> **Work task**
Write out exactly the lines below that run from the one containing "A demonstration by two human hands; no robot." through the one containing "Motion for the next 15", both included, with no other lines.

> **Records shown**

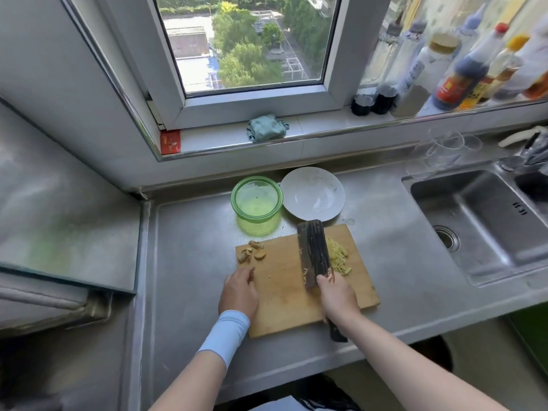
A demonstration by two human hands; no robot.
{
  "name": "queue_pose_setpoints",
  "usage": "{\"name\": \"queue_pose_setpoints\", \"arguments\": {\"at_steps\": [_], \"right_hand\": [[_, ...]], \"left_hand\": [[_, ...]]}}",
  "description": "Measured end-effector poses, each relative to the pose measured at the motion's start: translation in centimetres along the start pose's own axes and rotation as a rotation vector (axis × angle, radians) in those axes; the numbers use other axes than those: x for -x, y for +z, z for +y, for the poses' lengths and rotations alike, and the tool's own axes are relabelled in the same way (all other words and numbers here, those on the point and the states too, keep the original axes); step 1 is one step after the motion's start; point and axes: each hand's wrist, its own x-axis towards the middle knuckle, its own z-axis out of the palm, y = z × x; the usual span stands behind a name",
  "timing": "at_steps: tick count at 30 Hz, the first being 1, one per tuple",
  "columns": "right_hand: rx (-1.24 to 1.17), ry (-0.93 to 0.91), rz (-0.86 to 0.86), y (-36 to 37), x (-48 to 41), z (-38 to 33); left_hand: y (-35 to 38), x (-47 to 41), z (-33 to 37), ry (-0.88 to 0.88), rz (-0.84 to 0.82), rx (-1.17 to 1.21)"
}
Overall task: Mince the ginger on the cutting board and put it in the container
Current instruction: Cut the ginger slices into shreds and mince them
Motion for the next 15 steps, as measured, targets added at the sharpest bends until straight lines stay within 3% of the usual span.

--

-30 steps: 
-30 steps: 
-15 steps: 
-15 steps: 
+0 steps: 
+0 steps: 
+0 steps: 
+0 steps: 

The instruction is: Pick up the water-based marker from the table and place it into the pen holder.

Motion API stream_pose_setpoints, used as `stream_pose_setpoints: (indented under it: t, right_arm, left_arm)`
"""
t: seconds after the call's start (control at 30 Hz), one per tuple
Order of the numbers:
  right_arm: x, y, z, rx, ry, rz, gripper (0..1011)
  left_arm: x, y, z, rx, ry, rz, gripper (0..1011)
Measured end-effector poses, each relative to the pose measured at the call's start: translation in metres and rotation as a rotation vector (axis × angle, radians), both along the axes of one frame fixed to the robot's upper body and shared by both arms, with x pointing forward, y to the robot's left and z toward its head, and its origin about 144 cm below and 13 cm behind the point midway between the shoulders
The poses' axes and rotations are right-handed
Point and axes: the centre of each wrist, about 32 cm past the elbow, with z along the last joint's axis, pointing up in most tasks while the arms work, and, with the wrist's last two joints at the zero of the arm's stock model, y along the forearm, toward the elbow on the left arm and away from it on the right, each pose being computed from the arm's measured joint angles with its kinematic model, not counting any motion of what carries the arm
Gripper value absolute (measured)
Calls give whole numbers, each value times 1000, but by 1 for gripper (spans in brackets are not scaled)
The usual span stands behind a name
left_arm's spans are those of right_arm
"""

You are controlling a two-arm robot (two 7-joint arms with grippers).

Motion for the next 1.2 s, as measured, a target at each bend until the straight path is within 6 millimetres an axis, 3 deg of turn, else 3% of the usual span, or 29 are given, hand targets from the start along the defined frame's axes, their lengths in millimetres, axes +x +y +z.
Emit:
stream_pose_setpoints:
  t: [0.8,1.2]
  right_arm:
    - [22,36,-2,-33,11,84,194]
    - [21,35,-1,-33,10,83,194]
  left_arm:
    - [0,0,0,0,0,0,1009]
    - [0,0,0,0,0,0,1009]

> **Your response**
A demonstration by two human hands; no robot.
{
  "name": "queue_pose_setpoints",
  "usage": "{\"name\": \"queue_pose_setpoints\", \"arguments\": {\"at_steps\": [_], \"right_hand\": [[_, ...]], \"left_hand\": [[_, ...]]}}",
  "description": "Measured end-effector poses, each relative to the pose measured at the motion's start: translation in centimetres along the start pose's own axes and rotation as a rotation vector (axis × angle, radians) in those axes; the numbers use other axes than those: x for -x, y for +z, z for +y, for the poses' lengths and rotations alike, and the tool's own axes are relabelled in the same way (all other words and numbers here, those on the point and the states too, keep the original axes); step 1 is one step after the motion's start; point and axes: each hand's wrist, its own x-axis towards the middle knuckle, its own z-axis out of the palm, y = z × x; the usual span stands behind a name",
  "timing": "at_steps: tick count at 30 Hz, the first being 1, one per tuple",
  "columns": "right_hand: rx (-1.24 to 1.17), ry (-0.93 to 0.91), rz (-0.86 to 0.86), y (-36 to 37), x (-48 to 41), z (-38 to 33); left_hand: y (-35 to 38), x (-47 to 41), z (-33 to 37), ry (-0.88 to 0.88), rz (-0.84 to 0.82), rx (-1.17 to 1.21)"
}
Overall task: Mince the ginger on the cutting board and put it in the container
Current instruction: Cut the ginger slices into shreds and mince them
Motion for the next 15 steps, as measured, targets added at the sharpest bends until straight lines stay within 3% of the usual span.

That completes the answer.